As a mood piece, Regional Surrealism is considerably successful, colouring the passage of time in subtle hues and augmenting the sensual experience of its listeners without demanding focussed attention in return. However, on listening more closely to the album, it seems that this was perhaps the extent of Scholefield’s ambition with the record. The aural surface of this album is decidedly homogenous, uniform in both the sounds offered and the moods evoked. Indeed, on the few occasions when external inputs are introduced into the equation there is a brief glimpse of what might have been; the faintly disquieting monologue of Sura-Tura-Gnosi-Cosi and Zang-Tumb’s submerged vocal samples afford the album extra dimensions of uncertainty and intangibility not hinted at elsewhere.
On the surface of it, Regional Surrealism should have been an engaging and challenging record. Scholefield’s project is named after a particularly enigmatic piece by the particularly enigmatic Italian composer Giacinto Scelsi who, in following his belief that all prior composition had been “in error”, explored the meditative potential of sound with long continuous clusters of notes diverging in slow motion. What’s more, Scholefield is first and foremost a visual artist, having previously made artwork and videos for musicians including Mogwai and Oneohtrix Point Never.
Yet Scholefield’s approach to music making exists firmly within accepted conventions: this is unassuming music informed as much by what has gone before as it is by Scholefield’s own desire to realise a unique artistic vision.

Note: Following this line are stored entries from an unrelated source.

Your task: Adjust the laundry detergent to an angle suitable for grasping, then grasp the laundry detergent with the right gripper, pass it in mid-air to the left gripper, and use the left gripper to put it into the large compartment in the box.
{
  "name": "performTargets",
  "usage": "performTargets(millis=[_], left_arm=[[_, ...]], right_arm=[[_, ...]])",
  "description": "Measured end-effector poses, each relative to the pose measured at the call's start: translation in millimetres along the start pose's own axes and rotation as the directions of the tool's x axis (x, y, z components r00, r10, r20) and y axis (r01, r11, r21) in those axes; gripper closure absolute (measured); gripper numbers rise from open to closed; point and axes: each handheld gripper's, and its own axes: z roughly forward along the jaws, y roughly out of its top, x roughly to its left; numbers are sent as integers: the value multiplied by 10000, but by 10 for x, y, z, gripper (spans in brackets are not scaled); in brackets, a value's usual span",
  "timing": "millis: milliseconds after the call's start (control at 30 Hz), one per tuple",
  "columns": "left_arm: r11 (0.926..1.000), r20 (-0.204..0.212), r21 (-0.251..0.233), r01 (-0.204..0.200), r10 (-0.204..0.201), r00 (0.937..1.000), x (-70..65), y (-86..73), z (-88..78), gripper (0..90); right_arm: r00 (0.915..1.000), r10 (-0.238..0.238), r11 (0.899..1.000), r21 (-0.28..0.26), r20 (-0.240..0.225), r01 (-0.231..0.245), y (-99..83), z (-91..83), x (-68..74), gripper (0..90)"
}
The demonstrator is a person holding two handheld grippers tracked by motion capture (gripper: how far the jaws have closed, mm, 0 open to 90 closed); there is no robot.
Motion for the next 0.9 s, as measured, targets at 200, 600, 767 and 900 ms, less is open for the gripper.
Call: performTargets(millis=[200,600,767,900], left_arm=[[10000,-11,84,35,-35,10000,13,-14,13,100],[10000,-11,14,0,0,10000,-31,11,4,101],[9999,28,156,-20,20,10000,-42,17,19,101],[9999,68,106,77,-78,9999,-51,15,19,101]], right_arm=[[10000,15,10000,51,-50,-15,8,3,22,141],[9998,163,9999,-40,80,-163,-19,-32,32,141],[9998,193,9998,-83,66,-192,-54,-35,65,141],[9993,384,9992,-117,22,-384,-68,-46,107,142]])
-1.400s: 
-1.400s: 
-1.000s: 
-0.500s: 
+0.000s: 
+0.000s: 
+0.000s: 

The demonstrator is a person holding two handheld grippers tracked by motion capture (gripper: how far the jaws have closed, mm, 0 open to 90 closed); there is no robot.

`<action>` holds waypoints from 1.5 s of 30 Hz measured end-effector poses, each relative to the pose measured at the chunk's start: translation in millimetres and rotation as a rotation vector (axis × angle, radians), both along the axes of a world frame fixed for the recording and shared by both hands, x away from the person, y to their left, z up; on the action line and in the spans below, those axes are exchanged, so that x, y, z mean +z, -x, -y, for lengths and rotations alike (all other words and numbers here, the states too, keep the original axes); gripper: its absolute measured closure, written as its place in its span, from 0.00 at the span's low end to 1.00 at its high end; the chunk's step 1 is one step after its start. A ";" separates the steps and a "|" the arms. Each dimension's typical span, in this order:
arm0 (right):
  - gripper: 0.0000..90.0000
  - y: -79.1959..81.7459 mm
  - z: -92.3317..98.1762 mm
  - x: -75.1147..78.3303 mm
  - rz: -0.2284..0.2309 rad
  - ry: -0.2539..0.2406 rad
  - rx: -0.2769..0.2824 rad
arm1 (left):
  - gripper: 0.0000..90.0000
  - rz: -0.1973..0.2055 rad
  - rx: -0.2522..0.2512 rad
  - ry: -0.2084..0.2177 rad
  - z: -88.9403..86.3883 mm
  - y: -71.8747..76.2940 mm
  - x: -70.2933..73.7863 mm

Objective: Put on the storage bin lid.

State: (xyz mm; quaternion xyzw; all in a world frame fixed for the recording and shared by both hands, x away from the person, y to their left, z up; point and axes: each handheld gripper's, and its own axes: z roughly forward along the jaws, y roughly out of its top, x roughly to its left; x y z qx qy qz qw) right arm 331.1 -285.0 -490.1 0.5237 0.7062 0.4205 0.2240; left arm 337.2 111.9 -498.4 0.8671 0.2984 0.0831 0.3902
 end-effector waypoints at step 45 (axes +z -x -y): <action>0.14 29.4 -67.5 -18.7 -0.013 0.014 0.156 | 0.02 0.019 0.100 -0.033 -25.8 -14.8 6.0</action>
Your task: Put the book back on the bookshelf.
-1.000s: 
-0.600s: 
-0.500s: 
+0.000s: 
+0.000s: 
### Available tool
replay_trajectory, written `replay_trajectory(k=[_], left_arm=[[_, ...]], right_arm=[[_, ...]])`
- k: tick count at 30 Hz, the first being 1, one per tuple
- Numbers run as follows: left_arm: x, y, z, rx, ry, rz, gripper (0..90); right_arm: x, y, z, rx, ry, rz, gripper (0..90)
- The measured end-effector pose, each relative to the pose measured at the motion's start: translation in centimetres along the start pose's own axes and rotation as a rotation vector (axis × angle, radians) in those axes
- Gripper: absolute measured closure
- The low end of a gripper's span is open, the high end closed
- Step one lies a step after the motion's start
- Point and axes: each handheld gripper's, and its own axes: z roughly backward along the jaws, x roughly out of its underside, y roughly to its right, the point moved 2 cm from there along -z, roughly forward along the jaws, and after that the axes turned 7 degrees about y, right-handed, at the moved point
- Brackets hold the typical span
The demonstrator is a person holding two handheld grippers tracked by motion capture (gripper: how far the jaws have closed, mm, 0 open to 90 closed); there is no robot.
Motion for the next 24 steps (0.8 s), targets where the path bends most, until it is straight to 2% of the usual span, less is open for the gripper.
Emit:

It is as if Konx-Om-Pax inhabits a no man’s land between the steely and esoteric realm of Eno’s ambient works and the more evocative, lush climbs populated by the Hypnogogic music of Emeralds and Oneohtrix Point Never.
In his linear notes for his monumental album Music For Airports, Brian Eno famously stated that “ambient music must be as ignorable as it is interesting”. The problem is that, whilst Regional Surrealism certainly succeeds in providing a pleasant musical backdrop, it is rather more the former than it is the latter.